_DIRECTIONS_
When you spot the word "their" in a line of the data below, copy that line.
*** Opening of INFORMATION PROVIDED ***
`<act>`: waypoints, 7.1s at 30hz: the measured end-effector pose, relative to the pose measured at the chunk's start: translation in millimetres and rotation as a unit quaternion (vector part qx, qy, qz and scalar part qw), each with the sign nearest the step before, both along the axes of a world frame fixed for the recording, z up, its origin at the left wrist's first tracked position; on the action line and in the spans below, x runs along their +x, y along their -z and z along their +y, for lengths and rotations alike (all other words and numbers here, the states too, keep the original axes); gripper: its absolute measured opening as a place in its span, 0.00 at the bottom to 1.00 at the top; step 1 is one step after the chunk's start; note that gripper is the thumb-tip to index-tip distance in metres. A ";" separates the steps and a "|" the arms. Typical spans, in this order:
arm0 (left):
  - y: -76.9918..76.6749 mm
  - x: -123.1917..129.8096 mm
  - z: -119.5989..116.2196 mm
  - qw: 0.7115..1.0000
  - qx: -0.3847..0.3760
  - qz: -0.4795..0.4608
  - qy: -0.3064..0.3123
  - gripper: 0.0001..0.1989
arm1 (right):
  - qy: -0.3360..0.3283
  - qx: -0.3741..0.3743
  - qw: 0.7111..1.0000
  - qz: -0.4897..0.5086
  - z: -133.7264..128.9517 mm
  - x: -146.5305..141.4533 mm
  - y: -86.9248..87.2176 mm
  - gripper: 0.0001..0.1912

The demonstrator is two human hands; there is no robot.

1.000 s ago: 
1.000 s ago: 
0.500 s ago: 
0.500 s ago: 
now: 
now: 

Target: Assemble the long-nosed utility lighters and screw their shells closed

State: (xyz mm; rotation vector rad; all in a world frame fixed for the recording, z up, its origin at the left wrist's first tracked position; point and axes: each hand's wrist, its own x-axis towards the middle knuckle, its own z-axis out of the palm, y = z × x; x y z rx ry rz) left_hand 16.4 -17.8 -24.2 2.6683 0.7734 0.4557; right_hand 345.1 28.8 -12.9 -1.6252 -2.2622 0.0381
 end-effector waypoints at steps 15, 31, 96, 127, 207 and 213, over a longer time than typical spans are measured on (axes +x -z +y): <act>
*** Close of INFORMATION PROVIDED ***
_REPLY_
`<act>`: waypoints, 7.1s at 30hz: the measured end-effector pose, relative to the pose measured at the chunk's start: translation in millimetres and rotation as a unit quaternion (vector part qx, qy, qz and scalar part qw), each with the sign nearest the step before, both along the axes of a world frame fixed for the recording, z up, its origin at the left wrist's first tracked position; on the action line and in the spans below, x runs along their +x, y along their -z and z along their +y, for lengths and rotations alike (all other words and numbers here, the states too, keep the original axes); gripper: its absolute measured opening as a place in its span, 0.00 at the bottom to 1.00 at the top; step 1 is one step after the chunk's start; note that gripper is the thumb-tip to index-tip distance in metres. A ";" separates the steps and a "|" the arms. Typical spans, in this order:
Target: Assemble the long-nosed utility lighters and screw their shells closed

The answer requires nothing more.